◆ **Work task**:
Please copy each line below that contains the string "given".

§

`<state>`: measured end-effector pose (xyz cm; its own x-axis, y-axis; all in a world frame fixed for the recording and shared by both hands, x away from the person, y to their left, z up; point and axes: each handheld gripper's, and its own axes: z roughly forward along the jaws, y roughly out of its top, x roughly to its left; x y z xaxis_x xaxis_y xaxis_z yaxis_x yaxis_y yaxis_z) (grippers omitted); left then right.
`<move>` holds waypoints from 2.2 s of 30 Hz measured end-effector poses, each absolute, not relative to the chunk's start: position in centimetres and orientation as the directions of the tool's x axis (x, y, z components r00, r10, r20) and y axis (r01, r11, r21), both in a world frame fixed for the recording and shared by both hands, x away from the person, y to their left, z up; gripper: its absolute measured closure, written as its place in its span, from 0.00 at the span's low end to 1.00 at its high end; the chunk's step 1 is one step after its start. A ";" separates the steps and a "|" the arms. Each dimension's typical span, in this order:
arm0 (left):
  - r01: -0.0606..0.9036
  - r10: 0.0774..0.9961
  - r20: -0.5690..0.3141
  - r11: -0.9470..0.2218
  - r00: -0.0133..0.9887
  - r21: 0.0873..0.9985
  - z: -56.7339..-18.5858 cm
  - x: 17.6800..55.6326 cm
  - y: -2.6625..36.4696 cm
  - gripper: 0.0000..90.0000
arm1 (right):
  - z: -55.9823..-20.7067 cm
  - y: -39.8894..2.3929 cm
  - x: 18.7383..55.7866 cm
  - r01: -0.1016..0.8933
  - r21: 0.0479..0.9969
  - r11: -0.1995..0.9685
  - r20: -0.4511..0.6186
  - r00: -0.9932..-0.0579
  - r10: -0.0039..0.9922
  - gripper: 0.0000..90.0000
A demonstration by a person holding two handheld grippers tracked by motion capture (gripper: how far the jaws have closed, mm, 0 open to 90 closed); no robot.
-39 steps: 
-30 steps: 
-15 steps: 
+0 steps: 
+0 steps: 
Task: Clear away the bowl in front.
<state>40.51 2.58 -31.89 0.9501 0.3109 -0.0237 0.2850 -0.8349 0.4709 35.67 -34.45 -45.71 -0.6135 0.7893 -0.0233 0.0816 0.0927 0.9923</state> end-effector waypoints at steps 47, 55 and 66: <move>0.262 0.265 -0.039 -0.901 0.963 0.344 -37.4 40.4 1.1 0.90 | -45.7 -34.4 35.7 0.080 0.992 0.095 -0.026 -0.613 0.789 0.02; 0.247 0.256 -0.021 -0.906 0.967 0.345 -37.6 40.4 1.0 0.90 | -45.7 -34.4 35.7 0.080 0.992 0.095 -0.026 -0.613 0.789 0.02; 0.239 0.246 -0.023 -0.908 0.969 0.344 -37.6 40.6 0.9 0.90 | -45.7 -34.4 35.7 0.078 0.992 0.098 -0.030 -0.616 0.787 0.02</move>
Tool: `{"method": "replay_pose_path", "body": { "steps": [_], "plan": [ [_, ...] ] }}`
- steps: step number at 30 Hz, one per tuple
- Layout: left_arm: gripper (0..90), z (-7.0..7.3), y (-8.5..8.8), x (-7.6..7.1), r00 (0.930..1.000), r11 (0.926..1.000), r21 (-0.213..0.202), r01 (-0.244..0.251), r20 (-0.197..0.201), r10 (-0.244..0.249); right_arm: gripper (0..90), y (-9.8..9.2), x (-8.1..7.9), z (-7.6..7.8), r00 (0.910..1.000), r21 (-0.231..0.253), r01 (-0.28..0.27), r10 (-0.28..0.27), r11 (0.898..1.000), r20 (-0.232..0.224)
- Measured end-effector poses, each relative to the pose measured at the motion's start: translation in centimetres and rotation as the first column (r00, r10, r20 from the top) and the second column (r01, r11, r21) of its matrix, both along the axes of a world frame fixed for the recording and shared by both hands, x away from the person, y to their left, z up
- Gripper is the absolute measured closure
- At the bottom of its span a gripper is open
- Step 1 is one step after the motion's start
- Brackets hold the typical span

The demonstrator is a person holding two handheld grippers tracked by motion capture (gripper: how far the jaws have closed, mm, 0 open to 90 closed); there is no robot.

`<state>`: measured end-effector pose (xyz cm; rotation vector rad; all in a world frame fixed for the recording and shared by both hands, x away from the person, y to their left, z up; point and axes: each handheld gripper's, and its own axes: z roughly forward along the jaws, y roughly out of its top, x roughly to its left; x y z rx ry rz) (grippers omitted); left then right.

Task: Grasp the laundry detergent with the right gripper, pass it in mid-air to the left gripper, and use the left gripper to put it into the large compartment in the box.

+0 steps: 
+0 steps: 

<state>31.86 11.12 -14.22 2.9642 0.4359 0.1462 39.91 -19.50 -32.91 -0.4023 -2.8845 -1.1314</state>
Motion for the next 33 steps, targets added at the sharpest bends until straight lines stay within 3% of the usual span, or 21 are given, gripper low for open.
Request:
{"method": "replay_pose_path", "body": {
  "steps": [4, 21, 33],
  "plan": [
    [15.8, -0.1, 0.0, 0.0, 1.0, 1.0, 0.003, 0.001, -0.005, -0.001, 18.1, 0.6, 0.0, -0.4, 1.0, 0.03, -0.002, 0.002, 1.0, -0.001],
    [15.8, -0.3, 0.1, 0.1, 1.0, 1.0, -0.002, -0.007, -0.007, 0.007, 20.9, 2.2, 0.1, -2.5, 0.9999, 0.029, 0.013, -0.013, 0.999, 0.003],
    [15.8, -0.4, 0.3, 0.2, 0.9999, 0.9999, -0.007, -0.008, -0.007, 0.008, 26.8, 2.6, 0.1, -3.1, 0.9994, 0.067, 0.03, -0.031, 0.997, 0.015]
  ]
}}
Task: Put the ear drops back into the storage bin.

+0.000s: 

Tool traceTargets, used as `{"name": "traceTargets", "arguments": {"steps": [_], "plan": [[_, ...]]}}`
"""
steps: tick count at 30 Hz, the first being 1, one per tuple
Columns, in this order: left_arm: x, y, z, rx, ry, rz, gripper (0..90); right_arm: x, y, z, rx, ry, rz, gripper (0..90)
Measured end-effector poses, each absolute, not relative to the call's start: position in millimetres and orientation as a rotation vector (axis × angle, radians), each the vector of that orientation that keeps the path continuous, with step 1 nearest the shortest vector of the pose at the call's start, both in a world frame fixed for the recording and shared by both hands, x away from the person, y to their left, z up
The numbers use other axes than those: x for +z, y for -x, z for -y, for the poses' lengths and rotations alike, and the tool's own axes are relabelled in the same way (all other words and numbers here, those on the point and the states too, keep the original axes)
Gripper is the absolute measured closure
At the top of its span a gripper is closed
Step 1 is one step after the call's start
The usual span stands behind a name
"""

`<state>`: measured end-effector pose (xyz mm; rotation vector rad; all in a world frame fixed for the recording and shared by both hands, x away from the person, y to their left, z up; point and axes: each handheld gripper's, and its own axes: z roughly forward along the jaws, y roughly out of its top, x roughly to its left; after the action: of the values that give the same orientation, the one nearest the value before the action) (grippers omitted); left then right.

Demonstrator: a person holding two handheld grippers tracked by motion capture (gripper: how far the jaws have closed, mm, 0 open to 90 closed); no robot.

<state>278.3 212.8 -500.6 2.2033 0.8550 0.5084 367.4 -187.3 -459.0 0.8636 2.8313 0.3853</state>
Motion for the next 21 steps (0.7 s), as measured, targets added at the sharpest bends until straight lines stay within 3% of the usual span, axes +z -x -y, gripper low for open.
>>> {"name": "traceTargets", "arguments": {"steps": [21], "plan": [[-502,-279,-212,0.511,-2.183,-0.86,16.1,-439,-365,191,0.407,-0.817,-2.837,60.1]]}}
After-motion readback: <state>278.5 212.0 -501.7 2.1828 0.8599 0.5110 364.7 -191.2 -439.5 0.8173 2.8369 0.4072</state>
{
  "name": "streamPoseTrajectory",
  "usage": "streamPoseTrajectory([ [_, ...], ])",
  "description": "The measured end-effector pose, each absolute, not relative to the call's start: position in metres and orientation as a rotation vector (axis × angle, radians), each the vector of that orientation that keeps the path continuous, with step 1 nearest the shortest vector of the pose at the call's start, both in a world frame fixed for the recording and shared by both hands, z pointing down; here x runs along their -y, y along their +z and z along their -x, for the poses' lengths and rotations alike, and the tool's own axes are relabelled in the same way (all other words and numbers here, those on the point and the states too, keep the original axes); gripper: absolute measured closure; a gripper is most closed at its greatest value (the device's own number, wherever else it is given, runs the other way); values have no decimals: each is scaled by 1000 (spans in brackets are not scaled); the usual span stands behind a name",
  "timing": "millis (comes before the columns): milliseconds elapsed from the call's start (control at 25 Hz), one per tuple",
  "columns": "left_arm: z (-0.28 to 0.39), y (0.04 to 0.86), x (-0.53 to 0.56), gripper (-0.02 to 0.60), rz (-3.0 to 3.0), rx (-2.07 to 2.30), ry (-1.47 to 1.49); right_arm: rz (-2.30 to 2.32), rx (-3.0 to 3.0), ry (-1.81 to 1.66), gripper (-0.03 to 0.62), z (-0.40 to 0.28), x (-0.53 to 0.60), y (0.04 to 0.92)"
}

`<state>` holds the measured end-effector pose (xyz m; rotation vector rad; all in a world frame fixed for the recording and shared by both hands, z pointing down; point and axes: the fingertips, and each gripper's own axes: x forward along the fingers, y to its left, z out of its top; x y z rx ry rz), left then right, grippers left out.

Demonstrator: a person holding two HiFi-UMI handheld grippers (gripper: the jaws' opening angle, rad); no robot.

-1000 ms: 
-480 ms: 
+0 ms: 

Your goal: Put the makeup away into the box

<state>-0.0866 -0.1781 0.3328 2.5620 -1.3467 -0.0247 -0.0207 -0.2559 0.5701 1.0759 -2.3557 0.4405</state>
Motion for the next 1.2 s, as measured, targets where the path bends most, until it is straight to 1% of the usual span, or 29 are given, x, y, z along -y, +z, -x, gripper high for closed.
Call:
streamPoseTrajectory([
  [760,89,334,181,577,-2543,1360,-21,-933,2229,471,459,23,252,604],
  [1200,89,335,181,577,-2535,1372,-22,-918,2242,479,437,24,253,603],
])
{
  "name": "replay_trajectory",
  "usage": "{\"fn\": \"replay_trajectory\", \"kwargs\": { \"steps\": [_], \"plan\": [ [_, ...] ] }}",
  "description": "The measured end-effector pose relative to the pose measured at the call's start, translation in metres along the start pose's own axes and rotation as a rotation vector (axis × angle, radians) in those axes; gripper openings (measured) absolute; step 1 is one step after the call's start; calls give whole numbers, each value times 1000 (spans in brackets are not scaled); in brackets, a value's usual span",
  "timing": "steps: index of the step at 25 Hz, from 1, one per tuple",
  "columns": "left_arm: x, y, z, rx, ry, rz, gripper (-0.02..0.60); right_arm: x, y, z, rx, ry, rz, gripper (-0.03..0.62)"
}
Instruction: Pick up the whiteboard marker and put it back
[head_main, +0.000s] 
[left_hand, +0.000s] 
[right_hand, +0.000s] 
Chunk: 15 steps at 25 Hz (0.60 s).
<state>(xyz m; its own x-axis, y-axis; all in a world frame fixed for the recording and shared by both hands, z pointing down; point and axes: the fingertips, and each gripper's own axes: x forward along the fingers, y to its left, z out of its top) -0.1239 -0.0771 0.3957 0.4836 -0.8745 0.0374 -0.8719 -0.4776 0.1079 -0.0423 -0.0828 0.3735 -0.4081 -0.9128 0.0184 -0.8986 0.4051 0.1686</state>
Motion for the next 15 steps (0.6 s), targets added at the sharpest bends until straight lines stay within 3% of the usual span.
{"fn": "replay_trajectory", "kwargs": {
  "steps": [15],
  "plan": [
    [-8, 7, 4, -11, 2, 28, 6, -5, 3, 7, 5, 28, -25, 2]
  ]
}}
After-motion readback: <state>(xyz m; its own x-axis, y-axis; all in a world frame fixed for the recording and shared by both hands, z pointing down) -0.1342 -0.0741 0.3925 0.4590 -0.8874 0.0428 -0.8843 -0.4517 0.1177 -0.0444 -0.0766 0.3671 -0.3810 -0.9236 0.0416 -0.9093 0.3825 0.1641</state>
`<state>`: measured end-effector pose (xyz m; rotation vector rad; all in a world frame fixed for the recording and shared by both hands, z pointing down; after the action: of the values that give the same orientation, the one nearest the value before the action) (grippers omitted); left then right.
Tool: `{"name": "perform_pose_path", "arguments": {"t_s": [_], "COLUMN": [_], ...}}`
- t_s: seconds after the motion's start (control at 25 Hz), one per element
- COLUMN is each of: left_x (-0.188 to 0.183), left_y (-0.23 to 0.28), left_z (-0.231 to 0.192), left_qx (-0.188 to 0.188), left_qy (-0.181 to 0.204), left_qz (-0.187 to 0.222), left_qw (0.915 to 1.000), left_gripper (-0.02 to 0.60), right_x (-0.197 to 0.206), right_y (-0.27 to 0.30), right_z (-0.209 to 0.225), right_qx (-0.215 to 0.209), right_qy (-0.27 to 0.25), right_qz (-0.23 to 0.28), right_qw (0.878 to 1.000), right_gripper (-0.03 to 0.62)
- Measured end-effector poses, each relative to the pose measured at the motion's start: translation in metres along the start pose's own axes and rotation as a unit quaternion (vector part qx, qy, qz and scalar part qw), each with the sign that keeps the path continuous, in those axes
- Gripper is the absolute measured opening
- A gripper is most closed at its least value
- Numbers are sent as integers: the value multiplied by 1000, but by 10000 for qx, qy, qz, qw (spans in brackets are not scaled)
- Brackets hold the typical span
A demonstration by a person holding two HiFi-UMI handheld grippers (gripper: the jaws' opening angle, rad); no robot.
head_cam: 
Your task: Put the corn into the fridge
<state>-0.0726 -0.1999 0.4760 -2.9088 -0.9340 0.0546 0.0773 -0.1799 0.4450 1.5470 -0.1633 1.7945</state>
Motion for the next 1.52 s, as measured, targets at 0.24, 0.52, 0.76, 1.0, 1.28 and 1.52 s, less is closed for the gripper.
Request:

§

◆ **Exercise output**:
Motion for the next 33 steps, targets added at the sharpest bends until straight lines stay within 3% of the usual span, or 21 are given, gripper low for open.
  "description": "The measured end-effector pose, each absolute, not relative to the call's start: position in metres and orientation as a rotation vector (axis × angle, radians), each the vector of that orientation that keeps the path continuous, with step 1 nearest the shortest vector of the pose at the call's start, both in a world frame fixed for the recording and shared by both hands, z pointing down; here x runs along their -y, y along their +z and z along their -x, for the poses' lengths and rotations alike, and the tool's own axes are relabelled in the same way (all other words and numbers here, those on the point and the states too, keep the original axes); gripper: absolute measured closure; a gripper is most closed at its greatest value (the device's own number, wherever else it is given, runs the other way); values have no decimals: each is scaled by 1000 (spans in brackets are not scaled); the usual span stands behind a name",
Motion for the next 1.2 s, as measured, targets where the path bends most, until it is straight to 1% of the usual span, or 29 are given, x, y, z along -y, +z, -x, gripper high for closed.

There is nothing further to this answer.